What This Is




When I lived in Hong Kong I started blogging. I used Yahoo 360, which no longer exists. Fortunately I saved all my blog posts to my computer. So, I've finally recreating my blog. No pictures, just writing, but lots of it, from our three years living in Asia. Lots of interesting stories (at least to me!)...if you want to find out what we're doing now, check out my current blog. If you want to read about life in Hong Kong from 2006-2009 start reading below!


Monday, August 1, 2011

Sunday August 2 2008 Friends


I've been going to AWA Chat on Thursday mornings the past couple of weeks, since Nicole and Cody left. This is an informal gathering AWA hosts to help expat ladies meet other expats and get to know more people in Hong Kong. I figure it’s a good deed I can do now before I get too busy with other activities. It's reassuring to newbies to hear from ladies that have been in Hong Kong for several (or many) years. It helps them realize that this experience is doable, maybe even enjoyable, maybe even life-changing and mindblowingly amazing.

Anyway at lunch after Chat someone asked a newcomer how long she thought she would be in Hong Kong, and the newcomer replied with the standard "a couple of years" answer. Another lady sitting next to her said. "You really shouldn't answer like that. People that have been here a long time are going to shy away from being friends with you, because they don't want to get their hearts broken again."

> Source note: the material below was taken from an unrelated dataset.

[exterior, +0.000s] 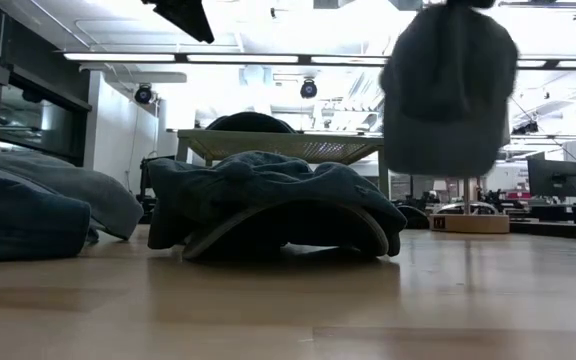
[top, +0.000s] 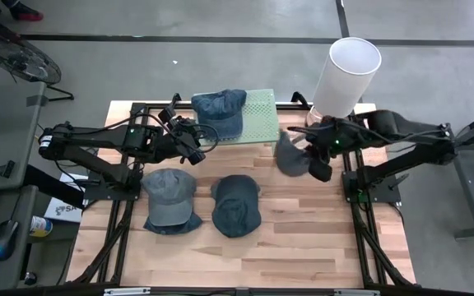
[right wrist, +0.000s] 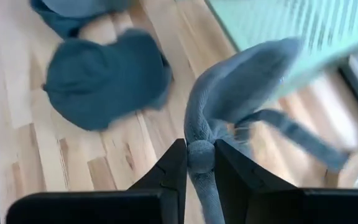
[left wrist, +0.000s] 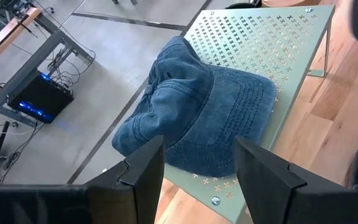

I know this lady was just speaking for herself, but silently I disagreed with her. There's just no reassurance here that anyone is going to be here next month, let alone next year. I’ve recently seen someone leave suddenly that had been in Hong Kong for seventeen years! They had no idea that they were ever going to leave, until a new business opportunity presented itself to her husband. They had even bought a condo in Thailand. If you're looking for a long term friendship commitment here you might as well stay home.

I'm sad when people I know and have grown to like and love leave HK. But I don't necessarily feel like I've lost them forever, just that our relationship has gone into a new phase. Part of me thinks – “Cool! I have a friend now in Belgium!” And new people show up all the time, maybe one of them will become my friend. Plus, there are all the people I know casually but haven't bothered to get to know better. Maybe I will decide to deepen my friendship with them.

I know part of the difference for me is that I don’t need to have someone to do things with all the time. I like doing things by myself. I enjoy staying home alone. I cherish my friends, but I love my solitude too. Is this something that mothers learn once the nest is empty? We go through so many years of NEVER being alone. Some of us become starved for solitude. It’s like a deficit that needs to be filled.

Friendship is funny. It can be experienced on so many different levels. There the friendships I have with family members, who know me differently than anyone else. There are my old friends - Gail, Eugenie, Cathy, Lee Black, Sally Bass, that have known me so long and so well it’s like they know parts of me that don't even exist anymore. There are our couple friends, the UPT (Texas) ladies, 3M friends. And now I'm learning about expat friends, a whole new category.